I was already thinking ahead to the other phonetic labels I would write for her, words like “clock”, “map”, and “cactus” when I noticed the older girl was watching and waiting impatiently for a turn. “Oh, I have something a little different in mind for you,” I said, and wrote a phrase ‘the pencil.’ “I’d like you to bring me that.”
When she brought me a standard #2 writing pencil I exclaimed, “That is indeed a pencil! Thank you, but that’s not exactly the pencil I was thinking of,” and proceeded to add the word ‘red’ to the phrase. This time when she returned I let her know that, “That is a red pencil, but it is still not exactly the pencil I was thinking of,” and added the word ‘shortest’ to the phrase. This time when she returned I was finally able to reassure her, “Yes, that is exactly the pencil I was thinking of!”

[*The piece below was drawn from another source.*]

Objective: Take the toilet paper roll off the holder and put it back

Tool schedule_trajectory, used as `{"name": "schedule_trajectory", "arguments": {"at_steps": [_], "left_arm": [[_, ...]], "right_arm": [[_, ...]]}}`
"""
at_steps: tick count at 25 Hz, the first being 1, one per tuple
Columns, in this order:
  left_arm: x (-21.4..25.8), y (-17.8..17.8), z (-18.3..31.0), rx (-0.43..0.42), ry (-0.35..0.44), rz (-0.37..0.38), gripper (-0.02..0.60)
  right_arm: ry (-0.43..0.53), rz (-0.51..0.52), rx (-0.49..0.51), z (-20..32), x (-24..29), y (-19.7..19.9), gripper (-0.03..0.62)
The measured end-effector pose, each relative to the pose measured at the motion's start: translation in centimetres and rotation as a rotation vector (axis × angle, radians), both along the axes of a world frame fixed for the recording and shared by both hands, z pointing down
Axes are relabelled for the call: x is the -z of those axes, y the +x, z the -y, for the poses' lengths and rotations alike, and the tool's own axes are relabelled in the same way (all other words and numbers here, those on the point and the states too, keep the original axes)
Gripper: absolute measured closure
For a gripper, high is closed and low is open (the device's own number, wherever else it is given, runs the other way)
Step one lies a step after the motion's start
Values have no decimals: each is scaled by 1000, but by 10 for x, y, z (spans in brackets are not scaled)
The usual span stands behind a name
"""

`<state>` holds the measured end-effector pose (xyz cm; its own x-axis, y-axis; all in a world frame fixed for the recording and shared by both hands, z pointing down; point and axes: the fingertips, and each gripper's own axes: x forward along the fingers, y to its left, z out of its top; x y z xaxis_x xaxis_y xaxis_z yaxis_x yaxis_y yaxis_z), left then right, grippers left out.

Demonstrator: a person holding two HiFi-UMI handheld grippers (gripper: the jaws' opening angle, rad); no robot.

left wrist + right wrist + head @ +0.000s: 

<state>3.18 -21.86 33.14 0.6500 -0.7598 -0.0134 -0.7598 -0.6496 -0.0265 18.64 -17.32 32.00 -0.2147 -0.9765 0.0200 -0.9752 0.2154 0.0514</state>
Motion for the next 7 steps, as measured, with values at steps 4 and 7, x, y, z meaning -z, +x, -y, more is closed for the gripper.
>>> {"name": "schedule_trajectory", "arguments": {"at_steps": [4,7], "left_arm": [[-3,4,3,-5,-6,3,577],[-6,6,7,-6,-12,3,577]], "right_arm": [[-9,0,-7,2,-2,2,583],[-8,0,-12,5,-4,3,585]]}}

“But, let’s read the phrase together, ‘the pencil red shortest’. Is that the way we usually would say it?” With a smile, she said “No way!” I used scissors to cut the phrase into pieces and, to her delight, rearranged it several ways, ‘pencil the red shortest’ and ‘shortest the pencil red’, eliciting a smile and a chuckle at each mistaken effort. “How would you arrange it then?” I asked. “The shortest red pencil!” she responded and arranged the words in their proper order.

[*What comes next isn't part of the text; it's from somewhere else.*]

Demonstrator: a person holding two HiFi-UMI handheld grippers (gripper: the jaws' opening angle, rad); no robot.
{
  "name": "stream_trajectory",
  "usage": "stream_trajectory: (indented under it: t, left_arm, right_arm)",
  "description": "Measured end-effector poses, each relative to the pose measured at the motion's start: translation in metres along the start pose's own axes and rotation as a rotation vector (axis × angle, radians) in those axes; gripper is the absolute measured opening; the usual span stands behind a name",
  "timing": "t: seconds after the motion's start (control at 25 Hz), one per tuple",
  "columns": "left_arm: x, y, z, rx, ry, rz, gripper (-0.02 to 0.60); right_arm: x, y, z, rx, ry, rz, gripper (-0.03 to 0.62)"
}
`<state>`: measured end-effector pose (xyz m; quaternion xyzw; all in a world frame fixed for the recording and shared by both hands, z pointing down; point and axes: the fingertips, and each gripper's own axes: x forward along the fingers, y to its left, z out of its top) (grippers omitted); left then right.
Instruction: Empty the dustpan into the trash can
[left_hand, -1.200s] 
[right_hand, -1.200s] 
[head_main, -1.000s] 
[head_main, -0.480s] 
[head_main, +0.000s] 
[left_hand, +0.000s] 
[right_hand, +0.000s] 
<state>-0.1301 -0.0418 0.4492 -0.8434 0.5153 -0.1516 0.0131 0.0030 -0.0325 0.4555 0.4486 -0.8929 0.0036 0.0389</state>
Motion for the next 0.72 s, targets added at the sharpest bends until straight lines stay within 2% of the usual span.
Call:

I went on to play this game with her for the next half hour. She didn’t realize it, because I never actually used the word, but in addition to reading practice, she was getting an experience of the function of the adjective. At the same time, I continued to write single-word phonetic labels for the younger girl. Both girls were engaged with reading work, and one with grammar work, but with a joy and enthusiasm that I surely don’t remember experiencing with either reading or grammar. That’s the power of a pencil and some slips of paper. It’s magic.